*** Begin section ***

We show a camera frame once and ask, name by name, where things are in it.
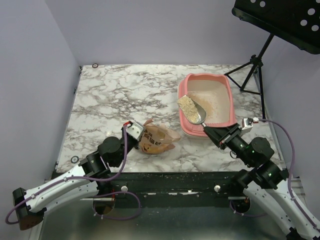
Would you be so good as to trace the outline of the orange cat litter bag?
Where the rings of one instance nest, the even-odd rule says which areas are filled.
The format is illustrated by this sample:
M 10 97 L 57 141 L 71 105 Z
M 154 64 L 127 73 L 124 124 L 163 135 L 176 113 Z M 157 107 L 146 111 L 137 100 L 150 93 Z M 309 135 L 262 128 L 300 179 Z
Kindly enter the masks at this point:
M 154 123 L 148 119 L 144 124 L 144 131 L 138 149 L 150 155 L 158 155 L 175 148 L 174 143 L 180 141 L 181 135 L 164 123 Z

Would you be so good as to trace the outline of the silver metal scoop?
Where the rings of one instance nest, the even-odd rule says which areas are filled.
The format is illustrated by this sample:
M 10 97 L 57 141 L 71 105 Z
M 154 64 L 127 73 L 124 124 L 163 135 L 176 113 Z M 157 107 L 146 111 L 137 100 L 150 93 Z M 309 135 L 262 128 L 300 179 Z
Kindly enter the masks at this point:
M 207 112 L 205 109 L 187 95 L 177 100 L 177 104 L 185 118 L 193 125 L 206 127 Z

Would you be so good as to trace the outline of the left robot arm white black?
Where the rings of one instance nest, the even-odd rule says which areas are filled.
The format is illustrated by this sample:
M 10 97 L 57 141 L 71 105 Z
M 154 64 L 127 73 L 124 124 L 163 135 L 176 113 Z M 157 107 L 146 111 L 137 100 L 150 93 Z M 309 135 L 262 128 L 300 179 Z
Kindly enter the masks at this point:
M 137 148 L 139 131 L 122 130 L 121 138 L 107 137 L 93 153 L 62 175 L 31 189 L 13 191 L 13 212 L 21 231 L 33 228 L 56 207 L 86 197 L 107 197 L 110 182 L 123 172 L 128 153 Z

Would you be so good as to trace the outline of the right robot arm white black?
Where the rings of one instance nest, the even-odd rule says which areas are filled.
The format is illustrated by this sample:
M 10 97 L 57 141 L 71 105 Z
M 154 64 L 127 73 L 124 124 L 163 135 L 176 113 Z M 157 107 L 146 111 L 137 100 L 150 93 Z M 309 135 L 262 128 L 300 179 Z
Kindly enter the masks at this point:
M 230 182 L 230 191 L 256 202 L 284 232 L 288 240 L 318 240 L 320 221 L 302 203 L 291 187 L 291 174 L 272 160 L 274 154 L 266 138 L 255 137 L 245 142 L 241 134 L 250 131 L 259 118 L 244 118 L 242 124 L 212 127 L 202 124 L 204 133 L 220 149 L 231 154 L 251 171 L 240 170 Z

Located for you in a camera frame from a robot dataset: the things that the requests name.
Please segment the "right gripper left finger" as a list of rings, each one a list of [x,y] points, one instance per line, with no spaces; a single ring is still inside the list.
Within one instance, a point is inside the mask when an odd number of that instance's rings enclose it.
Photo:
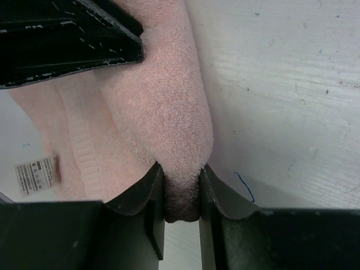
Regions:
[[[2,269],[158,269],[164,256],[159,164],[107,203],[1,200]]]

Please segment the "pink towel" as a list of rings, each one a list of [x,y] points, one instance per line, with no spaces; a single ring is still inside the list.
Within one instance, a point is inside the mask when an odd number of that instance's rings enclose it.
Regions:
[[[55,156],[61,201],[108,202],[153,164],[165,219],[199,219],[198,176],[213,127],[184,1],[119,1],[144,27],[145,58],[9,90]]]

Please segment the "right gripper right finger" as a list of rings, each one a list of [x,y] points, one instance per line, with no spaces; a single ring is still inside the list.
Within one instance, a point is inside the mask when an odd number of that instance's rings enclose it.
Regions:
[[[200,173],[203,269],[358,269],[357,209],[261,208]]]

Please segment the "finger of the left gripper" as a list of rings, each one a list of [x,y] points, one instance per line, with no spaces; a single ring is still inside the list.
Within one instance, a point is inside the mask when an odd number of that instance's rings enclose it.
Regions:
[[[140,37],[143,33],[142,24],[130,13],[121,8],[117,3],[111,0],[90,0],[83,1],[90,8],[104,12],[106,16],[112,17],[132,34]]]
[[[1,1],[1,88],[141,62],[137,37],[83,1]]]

*** End section ***

● YOUR TASK: Search the records for the word "segment". Copy each line where it appears.

● RESPONSE AREA:
Please segment the "right gripper left finger" as a list of rings, each one a list of [x,y] points, one instance per line, with no spaces; a single ring is still inside the list.
Please segment the "pink towel" as a list of rings, each one a list of [x,y] points, one instance per line, with no spaces; a single ring is still inside the list.
Please segment the "right gripper right finger" as a list of rings, each one a list of [x,y] points, one instance per line, with no spaces; a single ring is still inside the list.
Please segment the "finger of the left gripper" as a list of rings, each one a list of [x,y] points, one instance per line, with no spaces; a single ring is still inside the list.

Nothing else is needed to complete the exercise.